Generic directives/plugins syntax

mb21 · September 6, 2014, 9:50am

This is a proposal for a generic syntax to accommodate custom directives/plugins, which is as simple and markdown-like as possible while still accommodating a lot of use cases. While not enabling all markdown extensions (e.g. tables, custom linebreak behaviour etc. doesn’t really fit the template), it works for a lot of them.

There are three different kinds of directives:

Inline, start with one colon (analogous to spans)
Leaf block, start with two colons (analogous to empty divs)
Container block, start with at least three colons (analogous to divs containing further blocks)

This enables parsers to easily distinguish between inline and leaf blocks (even if an inline directive is the only content of a paragraph), and between leaf and container blocks (without a lot of lookahead).

1. Inline Directive Syntax

The syntax for inline directives:

:name[content]{key=val}

Exactly one colon, followed by the name which is the identifier for the extension and must be a string without spaces, content may be further inline markdown elements to be interpreted and then printed in one way or another and the {#myId .myClass key=val key2="val 2"} contain generic attributes (i.e. key-value pairs) and are optional.

(Originally, the : was an @, but ! and :: are also under discussion. Also, the original post proposed :name[](){} with the () containing a string that’s supposed to contain one or more identifiers, e.g. ids, URLs or filepaths.)

A few example applications:

Pandoc’s citation syntax could then consequently be changed to :cit[smith04] and :cit[@doe99, pp. 33-35, 38-39 and *passim*].
spoilers that are hidden by default :spoiler[it's a _happy_ ending]
Wikipedia links: :wikipedia[Foobar]
Small caps: :smallcaps[content]
References to figures: as seen in the :ref[scatter plot]{target=myFigure} could expand to: as seen in the <a href="#myFigure">scatter plot (Figure 15)</a> (when the image with id myFigure is the 15th)
Create tel:-links for phone numbers: :tel[+375255318270]
more on this GitHub wiki page…

2. Leaf Block Directives

The syntax for leaf block directives:

:: name [content] {key=val}

To be recognized as a directive, this has to form an otherwise empty paragraph. But as opposed to inline directives, there are two colons now, the brackets [] are optional as well, and spaces may be interspersed for readability.

Example applications:

Proposal from this thread for code snippets: ::snip[label]{file=path/to/code.scala}
and from this thread: ::youtube[title]{vid=09jf3ow9jfw}
this thread: ::video[title]{file=filename.mp4}
transclusions: ::include{file=other-file.md}
placing a table of contents: ::toc[Table des matières]

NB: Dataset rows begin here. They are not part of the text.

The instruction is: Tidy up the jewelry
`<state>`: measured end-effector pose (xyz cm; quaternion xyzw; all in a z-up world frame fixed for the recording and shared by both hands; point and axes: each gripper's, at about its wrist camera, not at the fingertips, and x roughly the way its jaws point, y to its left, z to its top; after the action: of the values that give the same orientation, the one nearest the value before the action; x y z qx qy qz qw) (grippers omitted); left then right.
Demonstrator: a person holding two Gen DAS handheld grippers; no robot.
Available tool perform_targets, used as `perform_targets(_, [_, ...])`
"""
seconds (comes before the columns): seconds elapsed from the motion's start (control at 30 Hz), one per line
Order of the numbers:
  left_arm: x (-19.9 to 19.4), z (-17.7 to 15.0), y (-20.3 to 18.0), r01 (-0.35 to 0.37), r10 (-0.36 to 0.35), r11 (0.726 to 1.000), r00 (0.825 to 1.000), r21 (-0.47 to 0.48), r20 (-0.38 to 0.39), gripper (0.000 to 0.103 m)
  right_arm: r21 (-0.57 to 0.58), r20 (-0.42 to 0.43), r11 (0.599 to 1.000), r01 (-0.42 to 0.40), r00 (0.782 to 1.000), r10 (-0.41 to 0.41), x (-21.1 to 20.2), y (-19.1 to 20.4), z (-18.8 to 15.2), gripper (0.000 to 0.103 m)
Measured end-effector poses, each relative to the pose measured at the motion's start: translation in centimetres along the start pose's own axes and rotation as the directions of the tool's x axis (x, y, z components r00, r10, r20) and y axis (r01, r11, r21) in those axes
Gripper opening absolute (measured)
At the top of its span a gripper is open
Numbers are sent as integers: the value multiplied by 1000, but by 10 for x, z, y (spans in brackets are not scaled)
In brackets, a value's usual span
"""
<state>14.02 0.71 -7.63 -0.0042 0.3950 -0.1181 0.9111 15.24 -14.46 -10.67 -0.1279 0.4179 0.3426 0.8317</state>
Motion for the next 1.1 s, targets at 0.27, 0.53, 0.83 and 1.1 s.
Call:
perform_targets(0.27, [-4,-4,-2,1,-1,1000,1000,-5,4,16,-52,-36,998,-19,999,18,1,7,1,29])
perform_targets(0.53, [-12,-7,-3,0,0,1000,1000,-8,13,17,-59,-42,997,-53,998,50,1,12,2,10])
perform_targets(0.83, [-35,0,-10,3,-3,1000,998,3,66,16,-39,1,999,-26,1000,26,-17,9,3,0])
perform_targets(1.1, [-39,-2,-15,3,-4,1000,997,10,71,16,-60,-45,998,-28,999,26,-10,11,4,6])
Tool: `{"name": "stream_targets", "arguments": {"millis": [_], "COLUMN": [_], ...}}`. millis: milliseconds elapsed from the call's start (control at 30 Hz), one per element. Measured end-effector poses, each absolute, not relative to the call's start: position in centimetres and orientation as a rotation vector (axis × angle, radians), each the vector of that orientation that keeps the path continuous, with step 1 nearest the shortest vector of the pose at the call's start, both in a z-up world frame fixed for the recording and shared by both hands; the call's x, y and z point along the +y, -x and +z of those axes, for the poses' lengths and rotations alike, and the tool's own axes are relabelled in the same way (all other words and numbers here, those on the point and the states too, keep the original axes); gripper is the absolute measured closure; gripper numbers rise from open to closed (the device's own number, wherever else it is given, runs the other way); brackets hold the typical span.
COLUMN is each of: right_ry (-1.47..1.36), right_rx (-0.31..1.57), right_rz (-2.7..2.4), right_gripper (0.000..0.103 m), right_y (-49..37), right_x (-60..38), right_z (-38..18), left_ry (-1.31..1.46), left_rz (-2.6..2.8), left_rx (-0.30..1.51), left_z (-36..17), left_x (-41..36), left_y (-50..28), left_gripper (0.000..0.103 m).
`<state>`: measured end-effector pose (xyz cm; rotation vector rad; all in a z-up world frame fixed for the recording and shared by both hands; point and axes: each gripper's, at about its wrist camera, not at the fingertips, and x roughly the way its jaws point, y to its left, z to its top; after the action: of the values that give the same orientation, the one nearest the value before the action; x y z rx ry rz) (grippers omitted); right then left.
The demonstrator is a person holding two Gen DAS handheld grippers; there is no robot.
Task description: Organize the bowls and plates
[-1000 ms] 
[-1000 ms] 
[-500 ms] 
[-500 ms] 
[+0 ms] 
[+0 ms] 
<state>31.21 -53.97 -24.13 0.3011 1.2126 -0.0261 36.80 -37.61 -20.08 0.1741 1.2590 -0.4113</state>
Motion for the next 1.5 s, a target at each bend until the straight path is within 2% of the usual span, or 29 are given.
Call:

3. Container Block Directives

Container blocks contain further blocks. The proposed syntax for container block directives is:

::: name [inline-content] {key=val}
contents, which are sometimes further block elements
:::

Analogous to fenced code blocks, an arbitrary number of colons greater or equal three could be used as long as the closing line is longer than the opening line. That way, you can even nest blocks (think divs) by using successively fewer colons for each containing block. Finally, the first line might also have non-significant trailing colons, so you can do things like:

:::::::::::: SPOILER :::::::::::::
We're going to spoil it in three
easy steps:

1. ready
2. steady
3. go
::::::::::::::::::::::::::::::::::

Further examples include this proposal:

:::eval [label] {.python}
x = 1+1
print x
:::

amending this proposal:

:::form
Choose an email
_____

Choose a password
*****

[submit]
:::

and replacing the .md.html.-example syntax from the CommonMark spec.txt:

:::md-example
- one
- two
:
<ul>
<li>one</li>
<li>two</li>
</ul>
:::

If no name is provided, it falls back naturally to a div with optional attributes:

::: {.myClass}
some markdown
:::

Span element

And because it’s quite similar, a proposal for a native span element with attributes:

hello [world]{.myClass}

which would translate to:

<p>hello <span class="myClass">world</span>

Identifier Registry

Finally, we could set up a maintained registry for the extension-identifiers (cit, snip, etc.) and if a processor doesn’t know an extension it could always fall back to a span with class="extension-name" for HTML. Even more useful should be a generic directive representation in the AST which modules or filters could hook into to use a different set of directives for different use cases. That representation then should contain both the parsed and raw strings of the directives’ contents, because some plugins might want to use the parsed markdown while others want to do the parsing of the contents themselves.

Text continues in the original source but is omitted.